The entrance of NASA’s Dawn mission at the enormous asteroid
“1 Ceres” in early 2015 has turned out to have been well worth to come for.
This dwarf planet is the biggest body in the asteroid belt between Mars and
Jupiter and was the first to be found. But, until recently, we have only had evidence
from ground and space centered telescopes, which have given us tempting sights
of a dark, maybe water-rich object.
Now the NASA’s Dawn space probe has sent back a mammoth
harvest of answers, shortened in six new exploration papers printed in a
special issue of the journal Science. We now have a map of Ceres that discloses
uncommon minerals, a surface sprinkled with craters, and water in the form of
ice and perhaps an external atmosphere of vapour. There is also sufficient
uncertainty in the answers to sow the seeds for yet to come researches.
The data delivers a global geographical map of the asteroid displaying
that its whole surface seems to be covered in phyllosilicates, a significant set
of clay minerals. Two particular clays are discovered: one that is totally
magnesium-rich, the second an ammonium-rich types. There appears to be little
or no pattern to the scattering of the two minerals, they are both nearly
everywhere.
This ubiquity is what is essential. The minerals could not
have been produced in an ordinary incident, such as an impact into an
ice-filled crater. They must have been formed by planet-wide adaptation, probably
denoting there must have been volumes of water. It is clear that huge amounts
of liquid water are not present on Ceres currently. But the signal of water-ice
has been spotted in at least one crater.
The temperature of Ceres is reasonably warm (between -93℃
to -33℃), water-ice visible at the surface would quickly
convert into a gas in such a low pressure surroundings. So the discovered
traces of water-ice propose some underground ice was just out and that there
must be some mechanism to describe how the surface was bothered in this way.
Some scientists think that the solution is cry volcanism, where subsurface coatings
of mixed ice and minerals percolate gradually to the surface through fractures
and cracks, or more quickly following an effect. If the minerals are chlorides,
then low temperature brine can keep the
subsurface coating move-able.
As well as a geographical map of Ceres, we also have an image
of Ceres’overall geomorphology (its surface types). This demonstrates that the
surface of Ceres is interspersed with impact craters, though the craters are not scattered equally over the surface.

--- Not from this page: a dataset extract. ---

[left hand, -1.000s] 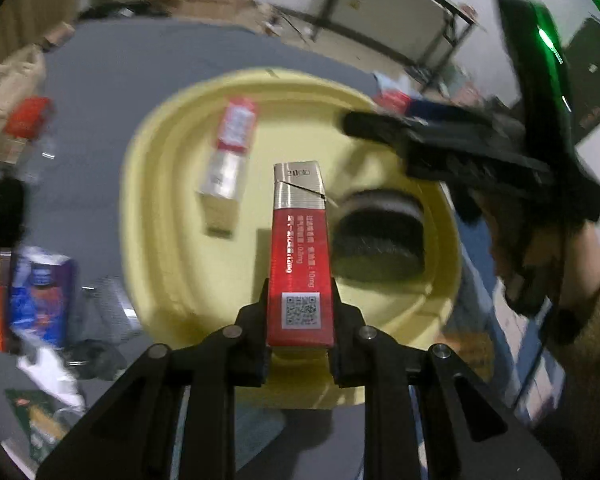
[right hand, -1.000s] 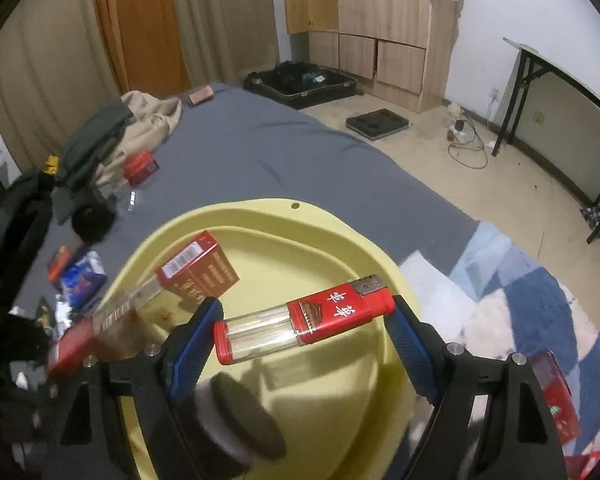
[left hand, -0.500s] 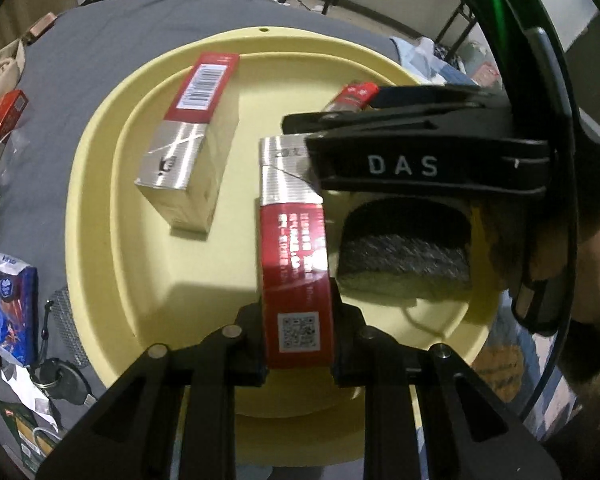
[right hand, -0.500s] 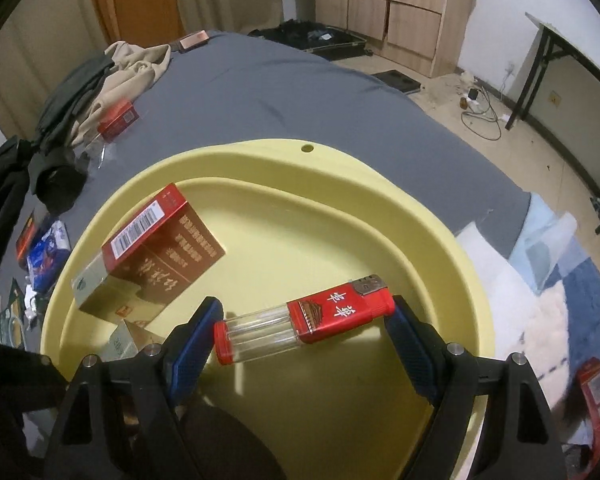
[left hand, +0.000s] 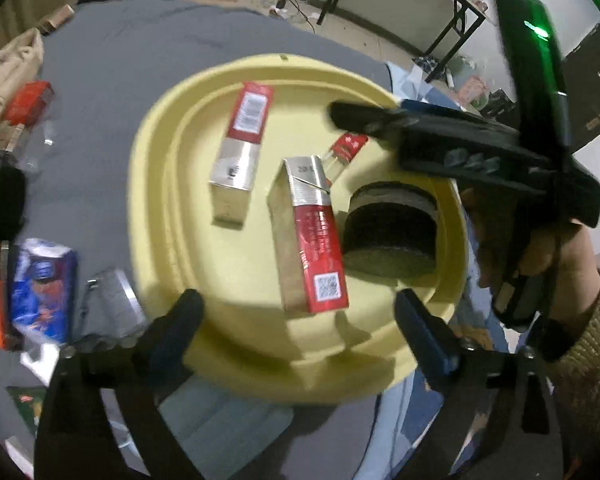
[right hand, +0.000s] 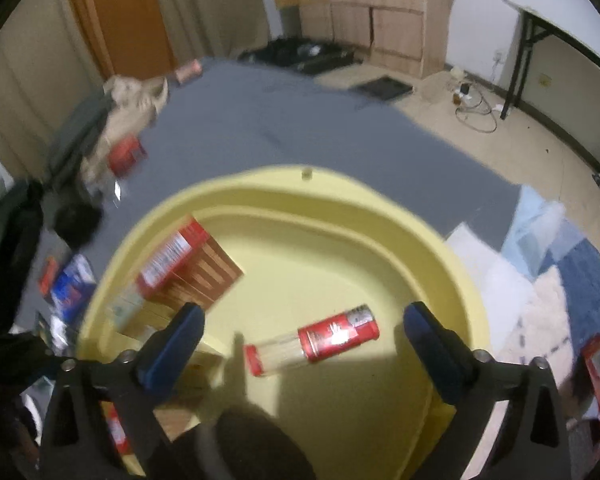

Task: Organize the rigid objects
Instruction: 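Carry the red box and lighter to the yellow tray and release them, then grasp the red cigarette pack with the left tool while the right tool grasps the white pot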

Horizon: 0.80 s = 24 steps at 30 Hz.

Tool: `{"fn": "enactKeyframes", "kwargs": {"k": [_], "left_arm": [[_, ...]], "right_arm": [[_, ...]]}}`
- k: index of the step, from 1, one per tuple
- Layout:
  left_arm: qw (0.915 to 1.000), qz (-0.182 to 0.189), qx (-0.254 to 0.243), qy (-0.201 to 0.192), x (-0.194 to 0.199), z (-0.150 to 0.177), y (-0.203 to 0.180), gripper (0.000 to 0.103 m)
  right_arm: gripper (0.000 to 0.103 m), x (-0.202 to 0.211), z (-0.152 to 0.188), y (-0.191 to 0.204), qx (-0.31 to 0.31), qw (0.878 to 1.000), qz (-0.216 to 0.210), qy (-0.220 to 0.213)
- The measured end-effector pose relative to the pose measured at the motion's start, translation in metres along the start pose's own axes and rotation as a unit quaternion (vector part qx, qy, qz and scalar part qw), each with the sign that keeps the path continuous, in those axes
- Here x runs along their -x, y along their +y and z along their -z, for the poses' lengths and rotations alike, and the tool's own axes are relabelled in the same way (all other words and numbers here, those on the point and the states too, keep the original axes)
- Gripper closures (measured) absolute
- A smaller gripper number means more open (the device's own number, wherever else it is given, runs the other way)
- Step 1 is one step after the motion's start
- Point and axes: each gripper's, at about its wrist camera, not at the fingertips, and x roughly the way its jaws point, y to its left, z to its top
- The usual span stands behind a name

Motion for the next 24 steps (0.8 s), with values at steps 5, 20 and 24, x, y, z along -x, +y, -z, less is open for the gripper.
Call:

Much more fascinating are the three different
types of mineral drift across the landscape, formed by the movement of ice-rich
material, mudslides or layers of ejected particles following impact into the
ice-rich material. The scattering of the flow types differs with latitude, and
the scientists consider this means different surface coatings of the asteroid
contain different quantities of ice.
One of the most extraordinary results is the discovery of an
unexpected burst of extremely energetic electrons over a period of nearly a
week in June 2015, corresponding with a solar proton storm. The scientists consider
the protons fired out by the sun intermingled with particles in Ceres' feeble
atmosphere, generating a shock wave that speeded the electrons. Based on explanations by the Hubble Space Telescope, Ceres is assumed to have a feeble exo-sphere (external
atmosphere) of water vapour. The results from Dawn propose that this may actually
be the case.
Together, this new set of evidences shows that Ceres is a
world that has been formed by a series of happenings, with a tough crust of
magnesium- and ammonium-bearing phyllosilicates covering an interior of salty
ice and hydrated minerals. What other unknown secrets will be revealed as study
remains on the trove of data from Ceres? Questions still remain about the range
of mineral deposits, the depth of the subsurface ice-rock layer, and, of
course, the latent for organic material on the small planet. The harvest from
Ceres so far has been promising and promises to keep us busy in future for years.
Monica Grady, Professor of Planetary and Space Sciences, The Open University.